REQUIRED WORK: Leave the pictures out and print, word for word, the lines below from the one with "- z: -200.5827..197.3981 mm" through the final line.

INFORMATION PROVIDED:
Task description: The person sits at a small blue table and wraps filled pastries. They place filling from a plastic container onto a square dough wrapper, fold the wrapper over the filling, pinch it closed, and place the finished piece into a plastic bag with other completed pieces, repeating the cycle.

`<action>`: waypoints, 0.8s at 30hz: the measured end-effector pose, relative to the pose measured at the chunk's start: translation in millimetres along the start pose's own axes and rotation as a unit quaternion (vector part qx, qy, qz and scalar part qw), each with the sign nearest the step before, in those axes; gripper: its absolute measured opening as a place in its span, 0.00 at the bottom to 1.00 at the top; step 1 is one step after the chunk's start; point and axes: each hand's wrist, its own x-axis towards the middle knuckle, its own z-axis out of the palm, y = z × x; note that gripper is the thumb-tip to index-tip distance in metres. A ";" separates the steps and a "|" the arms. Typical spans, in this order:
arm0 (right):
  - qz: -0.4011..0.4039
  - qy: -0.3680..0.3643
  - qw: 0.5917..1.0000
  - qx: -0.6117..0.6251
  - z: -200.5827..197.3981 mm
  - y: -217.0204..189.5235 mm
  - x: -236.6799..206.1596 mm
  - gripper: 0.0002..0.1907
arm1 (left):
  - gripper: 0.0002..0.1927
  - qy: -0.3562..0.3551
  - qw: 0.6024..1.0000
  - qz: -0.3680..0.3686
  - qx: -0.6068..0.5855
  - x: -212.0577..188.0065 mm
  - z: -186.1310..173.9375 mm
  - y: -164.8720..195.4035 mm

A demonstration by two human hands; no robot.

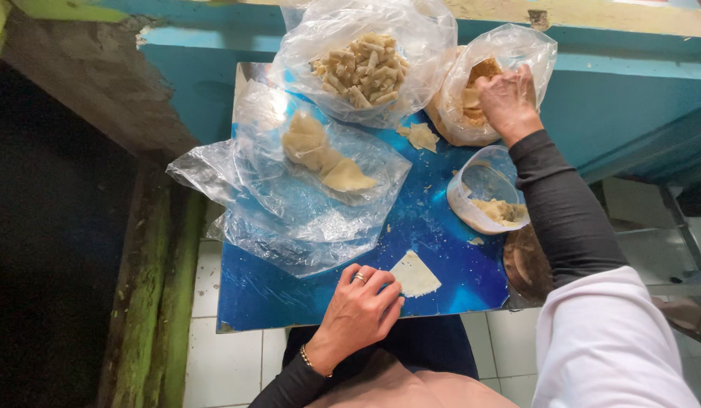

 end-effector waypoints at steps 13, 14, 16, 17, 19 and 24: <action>0.197 0.065 0.936 0.284 -13.2 39.7 -52.2 0.12 | 0.06 0.017 1.000 0.002 -0.016 1.8 -1.6 2.1; 0.210 0.061 0.922 0.320 -16.8 39.8 -57.9 0.11 | 0.06 0.027 0.999 0.005 -0.018 2.3 -2.2 2.3; 0.235 0.052 0.889 0.389 -29.4 38.9 -69.4 0.11 | 0.06 0.047 0.999 0.009 -0.021 3.3 -3.2 2.6; 0.242 0.057 0.859 0.447 -38.5 36.8 -75.8 0.10 | 0.06 0.054 0.998 0.006 -0.030 3.9 -3.5 2.7; 0.252 0.066 0.787 0.559 -61.4 26.3 -92.1 0.09 | 0.06 0.066 0.997 -0.003 -0.046 4.0 -4.5 2.4; 0.177 0.032 0.728 0.662 -138.2 -24.9 -151.3 0.07 | 0.10 0.082 0.994 -0.028 -0.061 7.8 -5.9 -1.4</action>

ANSWER AREA:
  - z: -200.5827..197.3981 mm
  - y: -217.0204..189.5235 mm
  - x: -236.6799..206.1596 mm
  - gripper: 0.0002..0.1907
arm1 (left):
  - gripper: 0.0002..0.1927
  - qy: -0.3562..0.3551
  - qw: 0.6024..1.0000
  - qz: -0.3680..0.3686
  - qx: -0.6068..0.5855
  - x: -212.0577..188.0065 mm
  - z: -186.1310..173.9375 mm
  - y: -164.8720..195.4035 mm

A demonstration by two human hands; no robot.


 end-effector waypoints at steps 13, 14, 16, 17, 19 and 24: <action>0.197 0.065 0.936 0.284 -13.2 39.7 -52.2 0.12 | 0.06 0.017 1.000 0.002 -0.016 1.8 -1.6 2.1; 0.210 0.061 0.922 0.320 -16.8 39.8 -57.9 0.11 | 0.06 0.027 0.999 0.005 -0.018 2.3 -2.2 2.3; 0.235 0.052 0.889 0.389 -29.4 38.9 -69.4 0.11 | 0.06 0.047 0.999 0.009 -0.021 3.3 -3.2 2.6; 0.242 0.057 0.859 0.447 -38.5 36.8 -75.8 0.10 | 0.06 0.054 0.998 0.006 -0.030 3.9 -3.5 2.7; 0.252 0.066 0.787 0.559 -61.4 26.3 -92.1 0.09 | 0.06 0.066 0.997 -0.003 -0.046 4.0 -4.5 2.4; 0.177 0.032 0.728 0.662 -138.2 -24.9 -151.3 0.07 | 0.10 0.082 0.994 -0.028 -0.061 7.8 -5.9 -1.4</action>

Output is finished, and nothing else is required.